WHAT IS NEEDED:
Look below for the line containing "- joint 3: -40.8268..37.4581" and the line containing "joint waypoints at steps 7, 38", then set down both and every line between them exactly, without pictures.

RECORD EXCERPTS:
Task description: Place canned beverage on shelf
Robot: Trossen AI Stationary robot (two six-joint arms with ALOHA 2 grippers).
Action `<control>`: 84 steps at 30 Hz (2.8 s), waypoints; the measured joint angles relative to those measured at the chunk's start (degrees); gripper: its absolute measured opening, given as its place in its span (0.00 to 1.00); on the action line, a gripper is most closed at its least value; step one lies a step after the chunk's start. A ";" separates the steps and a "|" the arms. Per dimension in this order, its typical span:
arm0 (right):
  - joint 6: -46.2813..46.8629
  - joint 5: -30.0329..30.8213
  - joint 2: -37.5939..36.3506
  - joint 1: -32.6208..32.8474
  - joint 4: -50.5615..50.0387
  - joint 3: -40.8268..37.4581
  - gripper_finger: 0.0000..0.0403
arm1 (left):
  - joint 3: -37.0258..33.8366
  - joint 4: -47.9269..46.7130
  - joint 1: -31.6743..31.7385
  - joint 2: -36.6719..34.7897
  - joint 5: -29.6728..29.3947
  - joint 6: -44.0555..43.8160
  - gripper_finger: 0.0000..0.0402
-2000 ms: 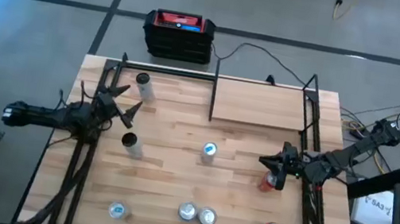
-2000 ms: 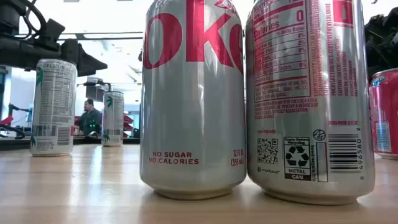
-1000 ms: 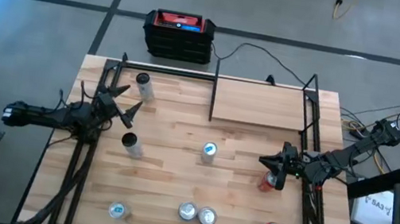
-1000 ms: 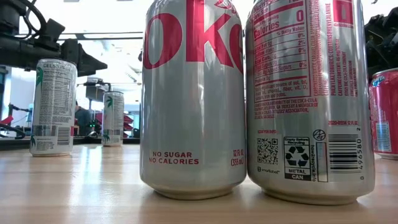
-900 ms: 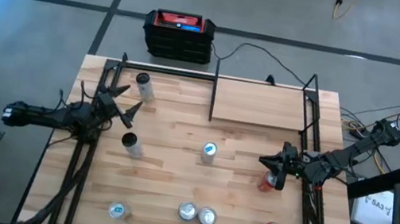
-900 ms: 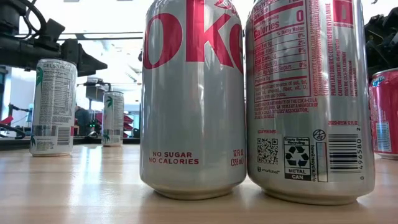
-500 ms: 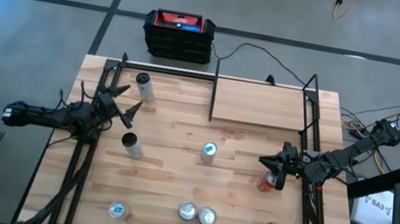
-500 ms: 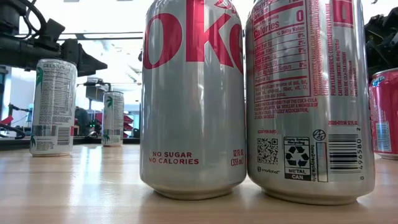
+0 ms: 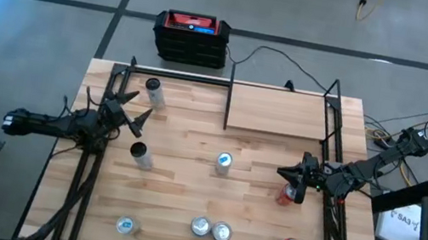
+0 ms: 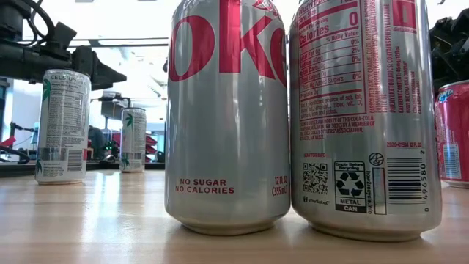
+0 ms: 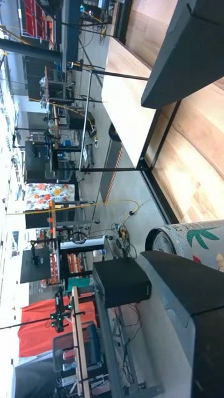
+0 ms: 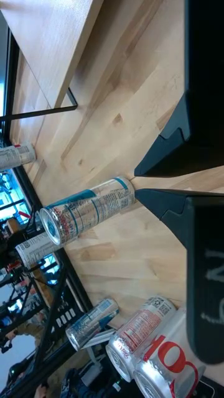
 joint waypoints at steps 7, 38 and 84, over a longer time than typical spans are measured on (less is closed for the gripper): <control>-0.01 0.01 -0.01 -0.02 0.00 -0.01 0.07 | 0.00 0.00 0.00 0.00 0.02 0.00 0.94; -0.01 0.00 -0.01 -0.02 0.00 -0.01 0.07 | 0.01 1.39 0.00 -0.01 0.01 -0.01 0.94; -0.01 0.01 -0.01 -0.02 0.00 0.00 0.07 | 90.58 -67.29 8.77 68.98 -9.89 -50.86 0.94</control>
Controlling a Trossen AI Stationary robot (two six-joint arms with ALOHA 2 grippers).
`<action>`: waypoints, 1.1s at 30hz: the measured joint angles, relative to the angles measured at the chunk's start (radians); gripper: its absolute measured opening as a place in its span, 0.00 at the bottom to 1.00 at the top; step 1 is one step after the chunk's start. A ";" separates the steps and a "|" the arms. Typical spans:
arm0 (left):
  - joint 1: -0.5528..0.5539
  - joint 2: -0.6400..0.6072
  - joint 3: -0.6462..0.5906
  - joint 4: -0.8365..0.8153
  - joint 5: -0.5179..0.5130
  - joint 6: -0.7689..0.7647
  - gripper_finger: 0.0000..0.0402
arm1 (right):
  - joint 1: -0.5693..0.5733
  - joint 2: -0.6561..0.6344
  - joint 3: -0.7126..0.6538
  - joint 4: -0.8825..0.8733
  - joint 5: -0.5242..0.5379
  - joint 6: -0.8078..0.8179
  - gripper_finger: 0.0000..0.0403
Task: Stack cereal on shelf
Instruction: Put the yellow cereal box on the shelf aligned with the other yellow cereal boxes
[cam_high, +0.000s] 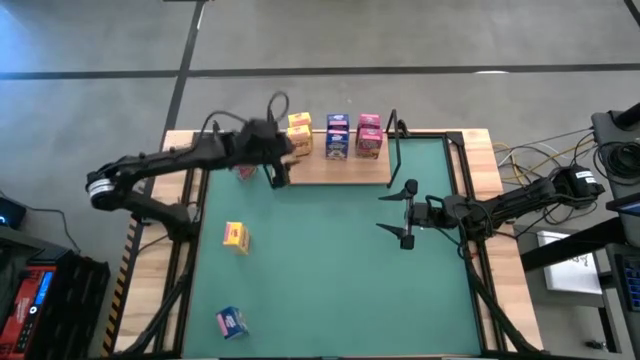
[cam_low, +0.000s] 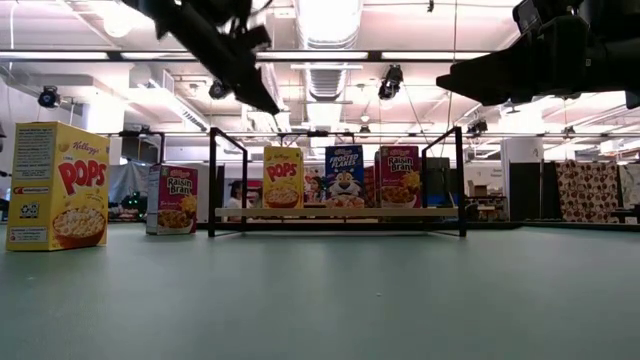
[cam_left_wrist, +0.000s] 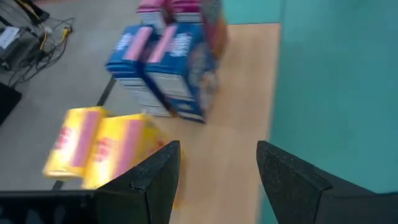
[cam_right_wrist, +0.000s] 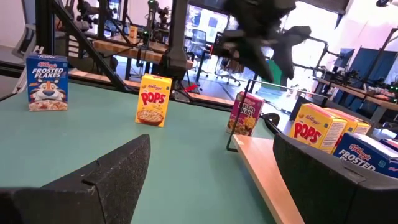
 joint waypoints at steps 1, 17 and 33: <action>-0.047 -0.014 -0.003 -0.015 -0.046 -0.029 0.49 | 0.000 0.000 0.000 0.000 0.000 0.000 0.81; -0.776 0.077 -0.014 -0.216 -0.938 -0.843 0.49 | 0.000 0.000 0.000 0.000 0.000 0.000 0.81; -0.972 0.125 -0.012 -0.636 -0.885 -1.672 0.49 | 0.000 0.000 0.000 0.000 0.000 0.000 0.81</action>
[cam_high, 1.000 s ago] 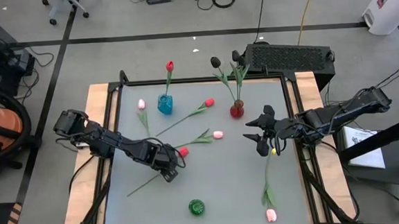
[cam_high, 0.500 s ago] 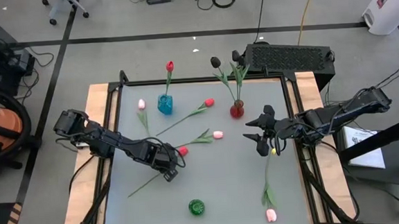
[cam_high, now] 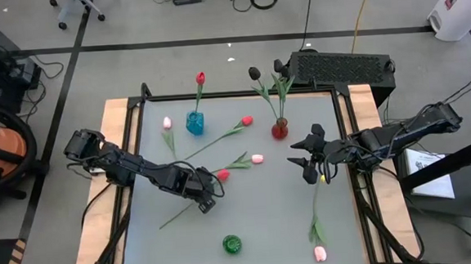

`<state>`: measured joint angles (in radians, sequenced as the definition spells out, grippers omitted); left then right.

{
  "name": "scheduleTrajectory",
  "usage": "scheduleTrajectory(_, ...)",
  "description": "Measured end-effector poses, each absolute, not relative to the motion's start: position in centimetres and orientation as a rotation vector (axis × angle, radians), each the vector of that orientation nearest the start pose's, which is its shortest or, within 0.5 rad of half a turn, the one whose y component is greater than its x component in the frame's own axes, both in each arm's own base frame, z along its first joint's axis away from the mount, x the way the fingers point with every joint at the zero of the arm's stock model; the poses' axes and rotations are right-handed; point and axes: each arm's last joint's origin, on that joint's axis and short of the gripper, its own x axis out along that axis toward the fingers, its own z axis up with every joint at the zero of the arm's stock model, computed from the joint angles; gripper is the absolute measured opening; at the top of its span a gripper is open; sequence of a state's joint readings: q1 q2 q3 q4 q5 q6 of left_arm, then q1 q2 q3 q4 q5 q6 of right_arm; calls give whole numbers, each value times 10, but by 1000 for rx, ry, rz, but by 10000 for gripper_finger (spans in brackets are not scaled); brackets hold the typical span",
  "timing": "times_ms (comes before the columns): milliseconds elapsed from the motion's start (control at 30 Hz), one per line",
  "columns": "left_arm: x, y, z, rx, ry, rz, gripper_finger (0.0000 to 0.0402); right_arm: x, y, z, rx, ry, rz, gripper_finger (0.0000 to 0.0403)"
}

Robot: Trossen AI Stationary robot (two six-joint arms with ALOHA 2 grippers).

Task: Sort flowers into vase by color
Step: Put the bottom orange tulip into the blue vase

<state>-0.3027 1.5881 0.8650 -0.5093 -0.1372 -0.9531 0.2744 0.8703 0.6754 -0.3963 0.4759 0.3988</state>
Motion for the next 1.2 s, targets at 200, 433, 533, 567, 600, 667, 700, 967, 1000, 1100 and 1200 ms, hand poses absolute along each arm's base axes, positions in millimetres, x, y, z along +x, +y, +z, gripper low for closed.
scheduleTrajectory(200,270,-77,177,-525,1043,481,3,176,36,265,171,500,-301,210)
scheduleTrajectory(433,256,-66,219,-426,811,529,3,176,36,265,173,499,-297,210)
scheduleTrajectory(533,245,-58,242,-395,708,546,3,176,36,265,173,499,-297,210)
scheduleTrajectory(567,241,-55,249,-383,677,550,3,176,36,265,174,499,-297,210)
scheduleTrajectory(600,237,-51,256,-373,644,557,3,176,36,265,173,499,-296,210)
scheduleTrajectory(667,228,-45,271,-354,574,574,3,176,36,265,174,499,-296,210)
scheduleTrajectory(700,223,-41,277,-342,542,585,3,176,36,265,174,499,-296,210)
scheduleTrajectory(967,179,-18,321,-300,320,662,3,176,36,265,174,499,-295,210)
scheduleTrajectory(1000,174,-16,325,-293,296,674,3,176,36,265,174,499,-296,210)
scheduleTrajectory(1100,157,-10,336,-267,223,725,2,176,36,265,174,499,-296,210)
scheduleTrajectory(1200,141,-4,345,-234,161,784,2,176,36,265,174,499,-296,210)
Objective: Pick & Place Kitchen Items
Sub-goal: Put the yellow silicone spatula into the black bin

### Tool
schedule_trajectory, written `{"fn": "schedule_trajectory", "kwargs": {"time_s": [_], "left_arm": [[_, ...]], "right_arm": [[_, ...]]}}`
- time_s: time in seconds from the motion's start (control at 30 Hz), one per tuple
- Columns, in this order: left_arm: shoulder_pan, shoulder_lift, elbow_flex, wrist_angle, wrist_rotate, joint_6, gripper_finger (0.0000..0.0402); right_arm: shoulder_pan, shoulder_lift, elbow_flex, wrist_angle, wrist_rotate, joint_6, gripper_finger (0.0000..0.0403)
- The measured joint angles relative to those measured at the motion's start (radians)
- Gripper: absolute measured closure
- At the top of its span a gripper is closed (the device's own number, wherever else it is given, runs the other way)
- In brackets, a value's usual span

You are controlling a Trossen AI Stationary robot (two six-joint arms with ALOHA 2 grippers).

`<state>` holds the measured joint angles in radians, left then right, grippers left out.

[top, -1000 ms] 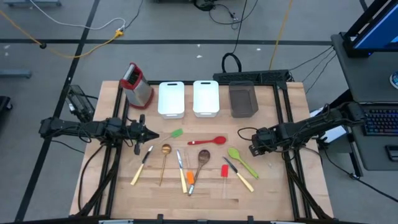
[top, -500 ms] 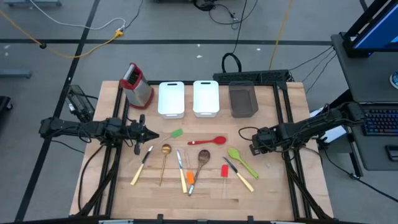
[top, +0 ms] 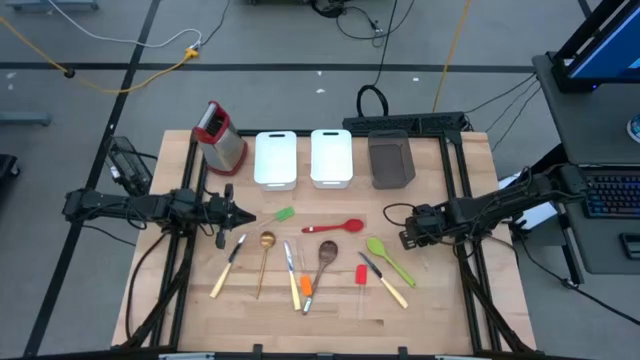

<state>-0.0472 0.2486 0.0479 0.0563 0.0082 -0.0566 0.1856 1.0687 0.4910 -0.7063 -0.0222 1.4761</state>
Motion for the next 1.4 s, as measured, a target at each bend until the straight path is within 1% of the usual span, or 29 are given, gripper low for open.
{"fn": "schedule_trajectory", "kwargs": {"time_s": [0.53,0.63,1.0,1.4], "left_arm": [[0.000,0.000,0.000,0.000,0.000,0.000,0.0376],[0.000,0.000,0.000,0.000,0.000,0.000,0.0376],[0.000,0.000,0.000,0.000,0.000,0.000,0.0376],[0.000,0.000,0.000,0.000,0.000,0.000,0.0376]], "right_arm": [[0.000,-0.002,0.003,0.003,0.000,0.000,0.0395],[0.000,-0.003,0.005,0.003,0.003,0.000,0.0401],[0.000,-0.003,0.005,0.010,0.022,0.004,0.0402],[0.000,-0.022,0.004,0.052,0.025,0.004,0.0402]]}}
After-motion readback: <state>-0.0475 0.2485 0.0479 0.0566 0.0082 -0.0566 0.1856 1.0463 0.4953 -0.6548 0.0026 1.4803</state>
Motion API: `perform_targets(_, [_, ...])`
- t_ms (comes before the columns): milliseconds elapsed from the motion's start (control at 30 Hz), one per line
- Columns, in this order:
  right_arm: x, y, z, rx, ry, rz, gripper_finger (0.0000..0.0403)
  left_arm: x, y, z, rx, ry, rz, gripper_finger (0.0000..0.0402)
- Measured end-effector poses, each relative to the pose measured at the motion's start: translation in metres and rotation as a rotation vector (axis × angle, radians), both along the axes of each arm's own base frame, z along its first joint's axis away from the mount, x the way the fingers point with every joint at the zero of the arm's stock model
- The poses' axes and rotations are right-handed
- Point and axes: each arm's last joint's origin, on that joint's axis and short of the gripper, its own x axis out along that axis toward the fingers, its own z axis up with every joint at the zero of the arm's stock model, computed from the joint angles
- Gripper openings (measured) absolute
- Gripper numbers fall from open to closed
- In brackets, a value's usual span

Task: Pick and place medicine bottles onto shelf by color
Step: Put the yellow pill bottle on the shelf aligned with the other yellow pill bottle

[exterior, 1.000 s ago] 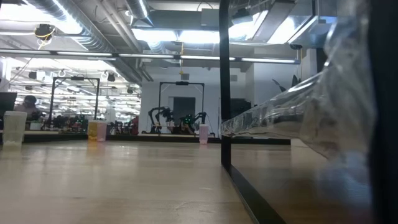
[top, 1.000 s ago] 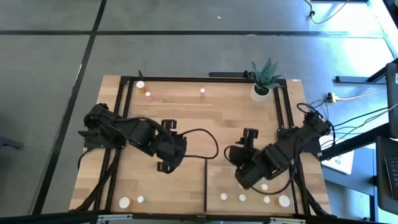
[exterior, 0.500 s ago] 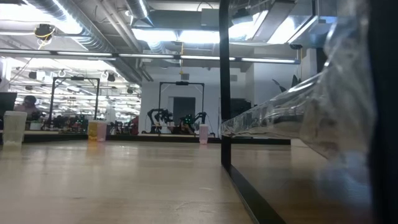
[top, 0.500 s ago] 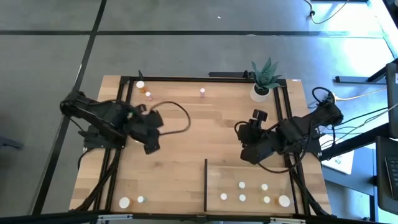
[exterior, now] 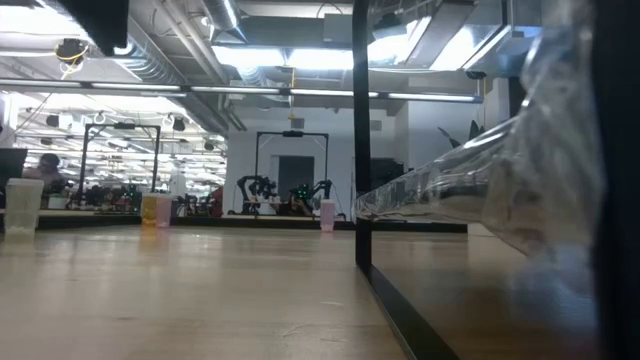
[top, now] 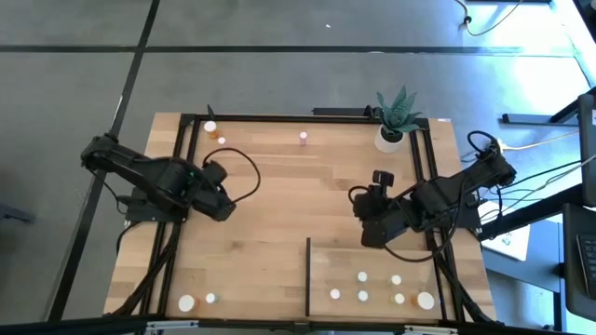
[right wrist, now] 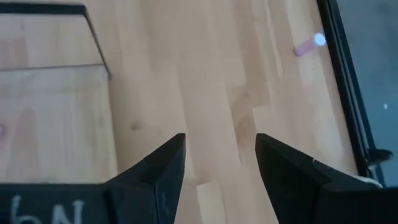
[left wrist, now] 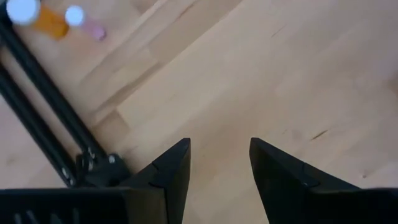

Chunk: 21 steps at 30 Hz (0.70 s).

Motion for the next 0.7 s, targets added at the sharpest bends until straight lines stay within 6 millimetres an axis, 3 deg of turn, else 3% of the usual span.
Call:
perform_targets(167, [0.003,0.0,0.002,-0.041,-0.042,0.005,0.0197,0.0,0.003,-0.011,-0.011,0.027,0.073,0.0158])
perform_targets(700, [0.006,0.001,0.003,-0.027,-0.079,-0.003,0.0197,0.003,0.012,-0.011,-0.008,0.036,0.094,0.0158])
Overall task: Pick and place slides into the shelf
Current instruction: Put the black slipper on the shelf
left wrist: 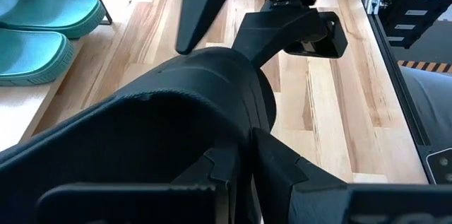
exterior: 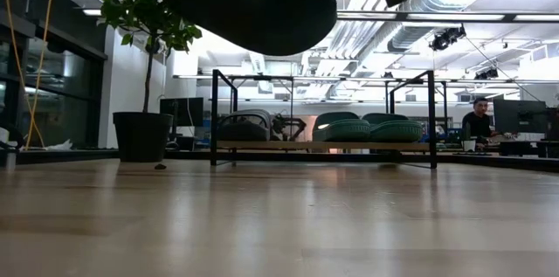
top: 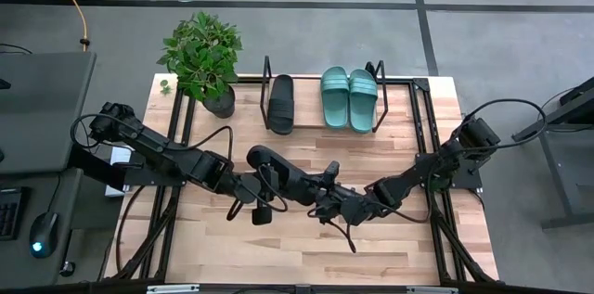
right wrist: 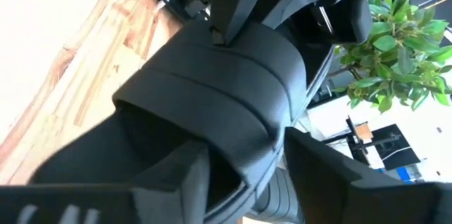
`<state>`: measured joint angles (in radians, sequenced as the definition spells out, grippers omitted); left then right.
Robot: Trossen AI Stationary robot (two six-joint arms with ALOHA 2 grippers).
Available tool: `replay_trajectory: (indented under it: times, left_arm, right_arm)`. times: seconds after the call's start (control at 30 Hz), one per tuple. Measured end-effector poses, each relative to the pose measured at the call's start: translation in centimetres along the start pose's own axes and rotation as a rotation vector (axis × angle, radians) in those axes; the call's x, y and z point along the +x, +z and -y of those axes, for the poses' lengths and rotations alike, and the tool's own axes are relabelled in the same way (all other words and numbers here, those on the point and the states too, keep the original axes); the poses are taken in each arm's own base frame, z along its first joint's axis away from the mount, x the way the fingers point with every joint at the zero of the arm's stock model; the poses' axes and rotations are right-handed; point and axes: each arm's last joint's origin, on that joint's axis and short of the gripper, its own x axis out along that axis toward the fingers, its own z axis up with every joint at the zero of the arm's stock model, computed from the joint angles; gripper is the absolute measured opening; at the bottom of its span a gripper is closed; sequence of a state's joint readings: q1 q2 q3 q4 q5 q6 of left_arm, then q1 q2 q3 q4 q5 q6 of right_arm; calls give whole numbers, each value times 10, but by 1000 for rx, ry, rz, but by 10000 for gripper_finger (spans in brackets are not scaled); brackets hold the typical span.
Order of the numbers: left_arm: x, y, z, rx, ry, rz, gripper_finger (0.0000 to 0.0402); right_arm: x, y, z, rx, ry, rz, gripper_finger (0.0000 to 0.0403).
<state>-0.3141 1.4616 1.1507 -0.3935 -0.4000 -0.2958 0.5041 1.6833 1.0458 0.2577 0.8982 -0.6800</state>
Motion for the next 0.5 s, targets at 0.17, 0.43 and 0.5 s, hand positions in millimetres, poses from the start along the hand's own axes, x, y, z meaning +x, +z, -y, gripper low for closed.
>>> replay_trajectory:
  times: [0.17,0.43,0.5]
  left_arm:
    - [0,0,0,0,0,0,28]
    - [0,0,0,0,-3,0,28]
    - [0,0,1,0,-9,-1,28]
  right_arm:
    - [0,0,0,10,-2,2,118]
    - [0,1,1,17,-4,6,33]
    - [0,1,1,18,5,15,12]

EXERCISE RESULT:
  - joint 3: -40.8268..37.4581
  - gripper_finger: 0.0000..0.0403
arm1 (left):
  - joint 3: -37.0258..33.8366
  - joint 4: -47.9269..46.7130
  - joint 1: -31.6743..31.7385
  - joint 2: -36.6719..34.7897
  - joint 5: -29.6728..29.3947
  - joint 6: -44.0555..43.8160
  - gripper_finger: 0.0000..0.0402
-2000 ms: 
-2000 ms: 
-1000 ms: 
-1000 ms: 
-900 ms: 
-900 ms: 
-500 ms: 
-500 ms: 
+0 ms: 
+0 ms: 
+0 ms: 
+0 ms: 
 joint waypoints at steps 7, 38 and 84, over a longer time than typical spans are measured on (less is closed for the gripper): <control>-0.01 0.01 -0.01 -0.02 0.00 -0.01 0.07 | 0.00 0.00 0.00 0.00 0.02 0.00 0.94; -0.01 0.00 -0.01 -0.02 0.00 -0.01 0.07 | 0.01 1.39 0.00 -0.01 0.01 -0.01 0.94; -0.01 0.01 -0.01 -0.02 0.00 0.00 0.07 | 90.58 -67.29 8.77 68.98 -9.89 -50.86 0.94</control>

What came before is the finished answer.